Squash blossom with bee

The magazine Cooking Light has been a favorite of mine in years past. Their website was the first I would go to in search of new recipes, and while I do still use them, it is now one of many that influences what I prepare. In the last few months I’ve been going through old issues, ripping out favorite recipes and articles, and compiling them into a binder (complete with sheet protectors. Organized, I know!). One of my favorite menus was from the July 2005 issue. I have made the Roasted Corn, Poblano and Cheddar Pizza many times (I may well feature it later this summer, since I’ve changed it a bit), and right next to it was a recipe for Summer Squash Chowder. Perfect for this time of year!

prep squash

Its not too fussy on the prep, comes together quickly, and is a great way to use up an abundance of squash. The original recipe calls for the addition of milk at the end (which could easily be soymilk for those of you who can’t have milk), but I decided to step it up a little by infusing the milk with fresh herbs first – marjoram, basil, and oregano. This gave the soup really nice herbal undertones that rounded things out nicely. I’m planning on serving this soup for dinner tonight along with Stuffed Baked Potatoes, but fresh bread and salad would be great accompaniments as well.

squash chowder

Summer Squash Chowder, original recipe from Cooking Light

5 1/2 – 6 cups diced yellow squash (about 1 1/2 – 2 pounds)

1-2 cups fresh corn kernels (whatever 2 ears yields for you)
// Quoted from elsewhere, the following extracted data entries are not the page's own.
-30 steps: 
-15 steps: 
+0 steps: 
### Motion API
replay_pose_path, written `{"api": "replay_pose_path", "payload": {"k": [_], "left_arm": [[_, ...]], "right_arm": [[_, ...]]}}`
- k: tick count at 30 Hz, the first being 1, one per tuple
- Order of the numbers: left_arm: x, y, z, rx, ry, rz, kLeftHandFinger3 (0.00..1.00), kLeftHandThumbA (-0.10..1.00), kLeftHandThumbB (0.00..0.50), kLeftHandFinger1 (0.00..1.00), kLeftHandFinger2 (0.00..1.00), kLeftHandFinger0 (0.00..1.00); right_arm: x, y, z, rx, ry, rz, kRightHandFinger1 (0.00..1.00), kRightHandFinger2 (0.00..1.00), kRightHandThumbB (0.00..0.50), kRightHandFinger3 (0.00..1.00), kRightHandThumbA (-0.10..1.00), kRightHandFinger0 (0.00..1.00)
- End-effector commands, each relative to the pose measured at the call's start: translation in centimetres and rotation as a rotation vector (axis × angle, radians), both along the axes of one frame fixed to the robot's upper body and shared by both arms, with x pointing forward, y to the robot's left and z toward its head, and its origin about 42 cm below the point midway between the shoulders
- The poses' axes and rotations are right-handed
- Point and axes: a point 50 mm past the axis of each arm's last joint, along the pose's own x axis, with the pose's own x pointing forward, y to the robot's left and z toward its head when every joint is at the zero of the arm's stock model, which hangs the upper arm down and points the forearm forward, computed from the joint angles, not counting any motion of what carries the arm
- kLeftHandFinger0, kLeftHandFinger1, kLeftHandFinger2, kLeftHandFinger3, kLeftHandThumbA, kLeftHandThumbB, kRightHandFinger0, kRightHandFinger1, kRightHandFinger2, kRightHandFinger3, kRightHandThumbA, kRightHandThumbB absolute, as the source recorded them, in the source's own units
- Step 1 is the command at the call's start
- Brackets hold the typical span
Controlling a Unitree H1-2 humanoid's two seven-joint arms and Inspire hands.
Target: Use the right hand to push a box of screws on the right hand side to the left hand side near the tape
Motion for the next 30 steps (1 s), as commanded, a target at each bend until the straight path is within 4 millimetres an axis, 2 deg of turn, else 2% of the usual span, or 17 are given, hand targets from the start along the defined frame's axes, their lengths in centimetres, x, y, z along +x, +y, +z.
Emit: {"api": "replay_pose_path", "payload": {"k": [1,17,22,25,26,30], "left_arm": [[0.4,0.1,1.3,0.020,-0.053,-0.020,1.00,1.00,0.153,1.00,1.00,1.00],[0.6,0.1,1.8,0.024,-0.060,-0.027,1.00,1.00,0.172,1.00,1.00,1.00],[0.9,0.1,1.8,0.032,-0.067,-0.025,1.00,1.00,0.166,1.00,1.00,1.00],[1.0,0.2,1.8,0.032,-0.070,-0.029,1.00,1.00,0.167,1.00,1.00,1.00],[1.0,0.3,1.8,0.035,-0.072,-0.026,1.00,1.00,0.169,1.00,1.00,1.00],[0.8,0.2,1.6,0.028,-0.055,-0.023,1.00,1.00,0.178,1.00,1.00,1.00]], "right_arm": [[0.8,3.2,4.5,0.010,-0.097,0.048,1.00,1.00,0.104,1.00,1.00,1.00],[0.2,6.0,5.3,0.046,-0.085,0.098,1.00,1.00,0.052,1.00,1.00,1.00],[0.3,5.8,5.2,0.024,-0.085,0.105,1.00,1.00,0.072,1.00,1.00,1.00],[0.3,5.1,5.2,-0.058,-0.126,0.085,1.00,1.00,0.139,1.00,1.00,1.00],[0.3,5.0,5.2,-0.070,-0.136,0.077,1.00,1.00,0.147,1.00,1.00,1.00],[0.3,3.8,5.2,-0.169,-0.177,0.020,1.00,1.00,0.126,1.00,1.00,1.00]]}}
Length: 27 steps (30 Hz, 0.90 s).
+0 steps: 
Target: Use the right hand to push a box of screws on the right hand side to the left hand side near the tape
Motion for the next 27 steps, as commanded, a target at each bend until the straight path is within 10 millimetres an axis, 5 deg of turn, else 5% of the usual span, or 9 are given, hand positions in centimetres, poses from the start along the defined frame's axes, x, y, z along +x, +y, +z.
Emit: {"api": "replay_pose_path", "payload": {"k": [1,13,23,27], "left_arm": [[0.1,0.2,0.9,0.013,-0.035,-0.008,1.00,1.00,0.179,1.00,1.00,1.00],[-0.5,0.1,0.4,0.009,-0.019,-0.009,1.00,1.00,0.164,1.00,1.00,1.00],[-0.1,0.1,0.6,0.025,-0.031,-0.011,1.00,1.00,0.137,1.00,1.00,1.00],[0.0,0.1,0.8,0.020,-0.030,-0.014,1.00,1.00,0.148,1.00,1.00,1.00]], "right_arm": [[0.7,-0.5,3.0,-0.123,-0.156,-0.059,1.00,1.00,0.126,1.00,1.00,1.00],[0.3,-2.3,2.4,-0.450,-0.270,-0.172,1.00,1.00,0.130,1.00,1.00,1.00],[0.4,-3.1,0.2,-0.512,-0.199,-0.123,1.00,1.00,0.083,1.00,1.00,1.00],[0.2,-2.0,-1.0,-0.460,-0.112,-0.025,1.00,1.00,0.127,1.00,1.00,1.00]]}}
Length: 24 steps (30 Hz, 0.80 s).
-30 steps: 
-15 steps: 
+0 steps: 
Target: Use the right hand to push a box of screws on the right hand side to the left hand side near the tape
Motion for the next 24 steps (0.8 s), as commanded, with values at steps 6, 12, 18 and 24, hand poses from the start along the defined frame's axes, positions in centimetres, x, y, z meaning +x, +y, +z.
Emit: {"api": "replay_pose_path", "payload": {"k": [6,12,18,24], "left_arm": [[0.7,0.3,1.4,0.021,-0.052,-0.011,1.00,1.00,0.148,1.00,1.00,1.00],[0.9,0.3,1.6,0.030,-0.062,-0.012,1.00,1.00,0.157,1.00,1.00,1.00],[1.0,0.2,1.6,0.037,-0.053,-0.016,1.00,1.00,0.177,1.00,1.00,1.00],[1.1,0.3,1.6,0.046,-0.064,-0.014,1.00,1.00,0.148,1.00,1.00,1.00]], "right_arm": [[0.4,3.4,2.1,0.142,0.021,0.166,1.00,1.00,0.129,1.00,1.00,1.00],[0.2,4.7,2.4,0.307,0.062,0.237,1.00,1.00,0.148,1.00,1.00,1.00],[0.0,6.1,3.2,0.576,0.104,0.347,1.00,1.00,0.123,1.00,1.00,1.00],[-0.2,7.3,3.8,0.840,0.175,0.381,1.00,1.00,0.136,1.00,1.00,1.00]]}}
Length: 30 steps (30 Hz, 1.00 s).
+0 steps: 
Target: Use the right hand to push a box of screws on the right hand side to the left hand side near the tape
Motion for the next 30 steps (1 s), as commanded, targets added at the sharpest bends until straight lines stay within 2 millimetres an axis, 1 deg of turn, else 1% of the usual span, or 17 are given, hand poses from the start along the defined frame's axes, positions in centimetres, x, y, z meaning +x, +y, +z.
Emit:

1 cup chopped yellow or red bell pepper

1/2 cup chopped onion

16 oz vegetable broth

1 3/4 cups milk

3/4 tsp salt

1/8 tsp white or black pepper

handful of fresh herbs – basil, oregano, marjoram

Olive oil

Combine squash, corn, pepper, onion, and broth in a large pot; bring to a boil. Cover, reduce heat, and simmer 20 minutes. Let it cool for a few minutes, and then either puree with a handheld immersion blender, or puree in batches in a regular blender.

While the squash is simmering, chop the herbs and combine them with the milk in a small saucepan. Heat over medium until the milk is hot, turn off heat, and continue to steep for 10 minutes. Strain the milk mixture into the pureed squash mixture; discard herbs. Add salt and pepper to taste. Cook over low heat until thoroughly heated, stirring occasionally. If you like, serve the soup garnished with fresh herbs and a small drizzle of olive oil. (Or put some olive oil on a plate, sprinkle with the herbs and some salt, and dip your bread in that!)